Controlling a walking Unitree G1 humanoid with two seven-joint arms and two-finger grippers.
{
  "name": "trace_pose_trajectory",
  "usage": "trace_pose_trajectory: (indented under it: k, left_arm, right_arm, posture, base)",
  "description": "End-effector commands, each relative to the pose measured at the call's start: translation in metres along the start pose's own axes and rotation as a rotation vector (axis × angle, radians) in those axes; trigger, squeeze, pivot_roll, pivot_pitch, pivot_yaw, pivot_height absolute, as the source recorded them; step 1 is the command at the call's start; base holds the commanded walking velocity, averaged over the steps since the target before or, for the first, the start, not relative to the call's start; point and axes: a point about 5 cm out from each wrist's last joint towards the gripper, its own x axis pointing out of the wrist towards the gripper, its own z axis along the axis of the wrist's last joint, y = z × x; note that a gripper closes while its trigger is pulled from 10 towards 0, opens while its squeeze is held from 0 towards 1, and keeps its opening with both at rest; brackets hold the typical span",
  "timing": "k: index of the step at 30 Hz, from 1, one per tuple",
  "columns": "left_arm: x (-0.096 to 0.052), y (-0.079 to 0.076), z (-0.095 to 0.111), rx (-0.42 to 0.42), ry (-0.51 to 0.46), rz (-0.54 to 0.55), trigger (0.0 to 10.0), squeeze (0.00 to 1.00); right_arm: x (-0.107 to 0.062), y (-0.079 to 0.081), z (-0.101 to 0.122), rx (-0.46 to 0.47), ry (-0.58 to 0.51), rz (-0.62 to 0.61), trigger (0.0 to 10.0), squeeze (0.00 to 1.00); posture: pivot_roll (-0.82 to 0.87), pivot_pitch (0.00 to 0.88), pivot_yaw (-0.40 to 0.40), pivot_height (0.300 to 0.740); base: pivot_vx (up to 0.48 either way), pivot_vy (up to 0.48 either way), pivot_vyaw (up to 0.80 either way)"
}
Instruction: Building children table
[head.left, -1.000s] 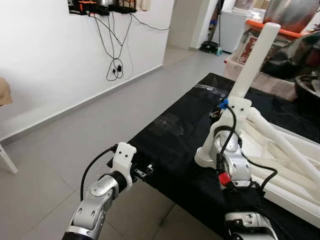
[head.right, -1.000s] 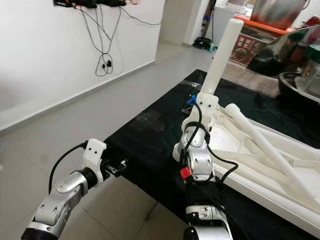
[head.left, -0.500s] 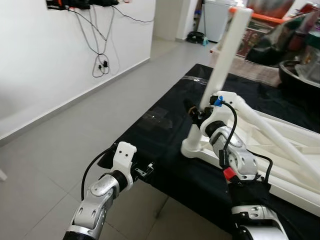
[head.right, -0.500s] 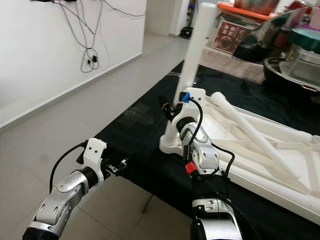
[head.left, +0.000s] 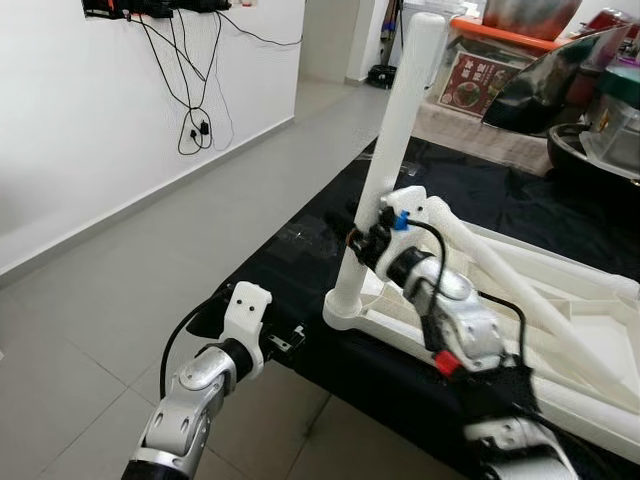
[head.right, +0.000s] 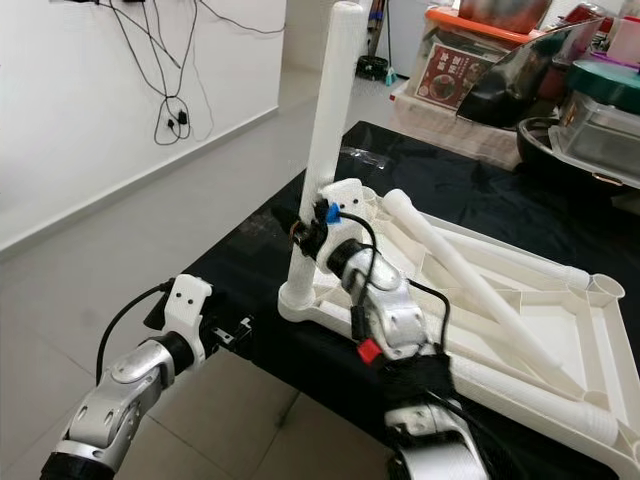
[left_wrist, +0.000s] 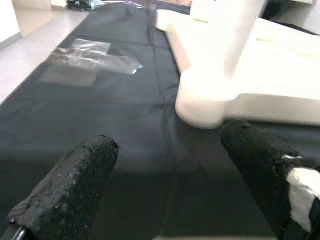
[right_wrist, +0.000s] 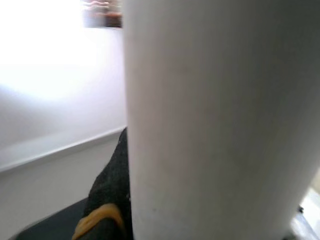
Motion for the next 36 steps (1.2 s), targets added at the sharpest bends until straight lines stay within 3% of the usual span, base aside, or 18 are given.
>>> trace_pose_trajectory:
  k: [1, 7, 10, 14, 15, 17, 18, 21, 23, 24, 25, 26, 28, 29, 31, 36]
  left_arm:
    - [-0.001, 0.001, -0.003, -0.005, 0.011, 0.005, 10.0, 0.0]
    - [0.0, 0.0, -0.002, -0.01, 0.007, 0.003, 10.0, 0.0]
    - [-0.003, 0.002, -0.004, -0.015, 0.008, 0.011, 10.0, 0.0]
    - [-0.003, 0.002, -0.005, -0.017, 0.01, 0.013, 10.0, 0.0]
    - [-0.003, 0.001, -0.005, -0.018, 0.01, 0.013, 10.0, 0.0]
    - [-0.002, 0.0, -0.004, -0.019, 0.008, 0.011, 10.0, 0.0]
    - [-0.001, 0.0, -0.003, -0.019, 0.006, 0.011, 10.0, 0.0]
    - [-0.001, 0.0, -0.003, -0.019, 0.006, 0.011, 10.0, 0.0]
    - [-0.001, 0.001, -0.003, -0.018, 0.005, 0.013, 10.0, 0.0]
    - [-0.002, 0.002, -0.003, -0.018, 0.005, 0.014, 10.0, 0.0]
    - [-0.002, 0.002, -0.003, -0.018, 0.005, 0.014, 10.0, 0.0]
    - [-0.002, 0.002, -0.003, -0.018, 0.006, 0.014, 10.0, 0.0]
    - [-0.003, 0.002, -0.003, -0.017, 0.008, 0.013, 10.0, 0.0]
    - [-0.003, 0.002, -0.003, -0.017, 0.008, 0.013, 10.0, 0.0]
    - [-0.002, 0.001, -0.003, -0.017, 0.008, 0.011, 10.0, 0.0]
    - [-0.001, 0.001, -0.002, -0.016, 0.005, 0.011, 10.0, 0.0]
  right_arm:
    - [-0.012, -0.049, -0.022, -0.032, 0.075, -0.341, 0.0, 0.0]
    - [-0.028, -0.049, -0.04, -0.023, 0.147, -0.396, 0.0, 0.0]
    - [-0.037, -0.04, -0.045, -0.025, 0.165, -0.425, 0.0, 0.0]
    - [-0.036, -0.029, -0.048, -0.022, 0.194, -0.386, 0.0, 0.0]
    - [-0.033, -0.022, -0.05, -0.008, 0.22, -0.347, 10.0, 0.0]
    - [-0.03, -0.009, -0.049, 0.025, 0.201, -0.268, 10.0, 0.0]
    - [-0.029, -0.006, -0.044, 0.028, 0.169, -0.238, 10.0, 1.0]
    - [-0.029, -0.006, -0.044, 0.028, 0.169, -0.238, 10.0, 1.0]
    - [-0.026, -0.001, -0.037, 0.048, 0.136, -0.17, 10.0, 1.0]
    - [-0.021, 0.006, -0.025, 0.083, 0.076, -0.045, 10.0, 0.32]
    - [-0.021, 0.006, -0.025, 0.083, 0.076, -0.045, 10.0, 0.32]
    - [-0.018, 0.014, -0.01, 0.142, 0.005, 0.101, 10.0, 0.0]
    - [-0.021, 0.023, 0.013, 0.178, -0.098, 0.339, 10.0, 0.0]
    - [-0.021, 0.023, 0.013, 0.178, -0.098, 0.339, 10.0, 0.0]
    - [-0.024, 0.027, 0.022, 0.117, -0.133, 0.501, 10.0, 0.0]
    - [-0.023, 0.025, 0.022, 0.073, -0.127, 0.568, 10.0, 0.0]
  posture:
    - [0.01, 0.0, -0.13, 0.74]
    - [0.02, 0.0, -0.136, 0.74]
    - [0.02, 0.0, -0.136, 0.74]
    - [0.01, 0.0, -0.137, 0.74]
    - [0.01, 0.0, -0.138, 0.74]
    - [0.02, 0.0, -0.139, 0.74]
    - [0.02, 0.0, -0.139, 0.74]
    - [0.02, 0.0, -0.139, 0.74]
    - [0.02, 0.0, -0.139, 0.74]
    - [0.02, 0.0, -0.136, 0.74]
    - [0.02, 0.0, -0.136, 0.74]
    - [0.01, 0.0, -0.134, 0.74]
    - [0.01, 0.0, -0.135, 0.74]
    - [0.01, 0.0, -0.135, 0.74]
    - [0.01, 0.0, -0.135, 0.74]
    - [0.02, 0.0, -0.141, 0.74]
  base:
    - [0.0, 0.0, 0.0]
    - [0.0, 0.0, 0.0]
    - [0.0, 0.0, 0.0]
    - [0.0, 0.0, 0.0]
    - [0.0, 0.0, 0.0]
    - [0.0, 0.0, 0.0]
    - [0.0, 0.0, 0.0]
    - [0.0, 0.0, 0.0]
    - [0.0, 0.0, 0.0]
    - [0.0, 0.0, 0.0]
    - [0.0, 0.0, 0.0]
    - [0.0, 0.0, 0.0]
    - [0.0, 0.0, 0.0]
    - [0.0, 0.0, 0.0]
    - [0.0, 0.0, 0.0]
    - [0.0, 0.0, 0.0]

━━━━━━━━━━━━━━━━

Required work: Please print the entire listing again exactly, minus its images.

Task answer:
Controlling a walking Unitree G1 humanoid with two seven-joint arms and two-finger grippers.
{
  "name": "trace_pose_trajectory",
  "usage": "trace_pose_trajectory: (indented under it: k, left_arm, right_arm, posture, base)",
  "description": "End-effector commands, each relative to the pose measured at the call's start: translation in metres along the start pose's own axes and rotation as a rotation vector (axis × angle, radians) in those axes; trigger, squeeze, pivot_roll, pivot_pitch, pivot_yaw, pivot_height absolute, as the source recorded them; step 1 is the command at the call's start; base holds the commanded walking velocity, averaged over the steps since the target before or, for the first, the start, not relative to the call's start; point and axes: a point about 5 cm out from each wrist's last joint towards the gripper, its own x axis pointing out of the wrist towards the gripper, its own z axis along the axis of the wrist's last joint, y = z × x; note that a gripper closes while its trigger is pulled from 10 towards 0, opens while its squeeze is held from 0 towards 1, and keeps its opening with both at rest; brackets hold the typical span",
  "timing": "k: index of the step at 30 Hz, from 1, one per tuple",
  "columns": "left_arm: x (-0.096 to 0.052), y (-0.079 to 0.076), z (-0.095 to 0.111), rx (-0.42 to 0.42), ry (-0.51 to 0.46), rz (-0.54 to 0.55), trigger (0.0 to 10.0), squeeze (0.00 to 1.00); right_arm: x (-0.107 to 0.062), y (-0.079 to 0.081), z (-0.101 to 0.122), rx (-0.46 to 0.47), ry (-0.58 to 0.51), rz (-0.62 to 0.61), trigger (0.0 to 10.0), squeeze (0.00 to 1.00); posture: pivot_roll (-0.82 to 0.87), pivot_pitch (0.00 to 0.88), pivot_yaw (-0.40 to 0.40), pivot_height (0.300 to 0.740); base: pivot_vx (up to 0.48 either way), pivot_vy (up to 0.48 either way), pivot_vyaw (up to 0.80 either way)"
}
Instruction: Building children table
[head.left, -1.000s] 
[head.right, -1.000s] 
[head.left, -0.500s] 
[head.right, -0.500s] 
[head.left, +0.000s] 
[head.right, +0.000s] 
[left_wrist, +0.000s] 
[right_wrist, +0.000s] 
Motion for the next 36 steps (1.2 s), targets added at the sharpest bends until straight lines stay within 3% of the usual span, base aside, or 18 are given.
>>> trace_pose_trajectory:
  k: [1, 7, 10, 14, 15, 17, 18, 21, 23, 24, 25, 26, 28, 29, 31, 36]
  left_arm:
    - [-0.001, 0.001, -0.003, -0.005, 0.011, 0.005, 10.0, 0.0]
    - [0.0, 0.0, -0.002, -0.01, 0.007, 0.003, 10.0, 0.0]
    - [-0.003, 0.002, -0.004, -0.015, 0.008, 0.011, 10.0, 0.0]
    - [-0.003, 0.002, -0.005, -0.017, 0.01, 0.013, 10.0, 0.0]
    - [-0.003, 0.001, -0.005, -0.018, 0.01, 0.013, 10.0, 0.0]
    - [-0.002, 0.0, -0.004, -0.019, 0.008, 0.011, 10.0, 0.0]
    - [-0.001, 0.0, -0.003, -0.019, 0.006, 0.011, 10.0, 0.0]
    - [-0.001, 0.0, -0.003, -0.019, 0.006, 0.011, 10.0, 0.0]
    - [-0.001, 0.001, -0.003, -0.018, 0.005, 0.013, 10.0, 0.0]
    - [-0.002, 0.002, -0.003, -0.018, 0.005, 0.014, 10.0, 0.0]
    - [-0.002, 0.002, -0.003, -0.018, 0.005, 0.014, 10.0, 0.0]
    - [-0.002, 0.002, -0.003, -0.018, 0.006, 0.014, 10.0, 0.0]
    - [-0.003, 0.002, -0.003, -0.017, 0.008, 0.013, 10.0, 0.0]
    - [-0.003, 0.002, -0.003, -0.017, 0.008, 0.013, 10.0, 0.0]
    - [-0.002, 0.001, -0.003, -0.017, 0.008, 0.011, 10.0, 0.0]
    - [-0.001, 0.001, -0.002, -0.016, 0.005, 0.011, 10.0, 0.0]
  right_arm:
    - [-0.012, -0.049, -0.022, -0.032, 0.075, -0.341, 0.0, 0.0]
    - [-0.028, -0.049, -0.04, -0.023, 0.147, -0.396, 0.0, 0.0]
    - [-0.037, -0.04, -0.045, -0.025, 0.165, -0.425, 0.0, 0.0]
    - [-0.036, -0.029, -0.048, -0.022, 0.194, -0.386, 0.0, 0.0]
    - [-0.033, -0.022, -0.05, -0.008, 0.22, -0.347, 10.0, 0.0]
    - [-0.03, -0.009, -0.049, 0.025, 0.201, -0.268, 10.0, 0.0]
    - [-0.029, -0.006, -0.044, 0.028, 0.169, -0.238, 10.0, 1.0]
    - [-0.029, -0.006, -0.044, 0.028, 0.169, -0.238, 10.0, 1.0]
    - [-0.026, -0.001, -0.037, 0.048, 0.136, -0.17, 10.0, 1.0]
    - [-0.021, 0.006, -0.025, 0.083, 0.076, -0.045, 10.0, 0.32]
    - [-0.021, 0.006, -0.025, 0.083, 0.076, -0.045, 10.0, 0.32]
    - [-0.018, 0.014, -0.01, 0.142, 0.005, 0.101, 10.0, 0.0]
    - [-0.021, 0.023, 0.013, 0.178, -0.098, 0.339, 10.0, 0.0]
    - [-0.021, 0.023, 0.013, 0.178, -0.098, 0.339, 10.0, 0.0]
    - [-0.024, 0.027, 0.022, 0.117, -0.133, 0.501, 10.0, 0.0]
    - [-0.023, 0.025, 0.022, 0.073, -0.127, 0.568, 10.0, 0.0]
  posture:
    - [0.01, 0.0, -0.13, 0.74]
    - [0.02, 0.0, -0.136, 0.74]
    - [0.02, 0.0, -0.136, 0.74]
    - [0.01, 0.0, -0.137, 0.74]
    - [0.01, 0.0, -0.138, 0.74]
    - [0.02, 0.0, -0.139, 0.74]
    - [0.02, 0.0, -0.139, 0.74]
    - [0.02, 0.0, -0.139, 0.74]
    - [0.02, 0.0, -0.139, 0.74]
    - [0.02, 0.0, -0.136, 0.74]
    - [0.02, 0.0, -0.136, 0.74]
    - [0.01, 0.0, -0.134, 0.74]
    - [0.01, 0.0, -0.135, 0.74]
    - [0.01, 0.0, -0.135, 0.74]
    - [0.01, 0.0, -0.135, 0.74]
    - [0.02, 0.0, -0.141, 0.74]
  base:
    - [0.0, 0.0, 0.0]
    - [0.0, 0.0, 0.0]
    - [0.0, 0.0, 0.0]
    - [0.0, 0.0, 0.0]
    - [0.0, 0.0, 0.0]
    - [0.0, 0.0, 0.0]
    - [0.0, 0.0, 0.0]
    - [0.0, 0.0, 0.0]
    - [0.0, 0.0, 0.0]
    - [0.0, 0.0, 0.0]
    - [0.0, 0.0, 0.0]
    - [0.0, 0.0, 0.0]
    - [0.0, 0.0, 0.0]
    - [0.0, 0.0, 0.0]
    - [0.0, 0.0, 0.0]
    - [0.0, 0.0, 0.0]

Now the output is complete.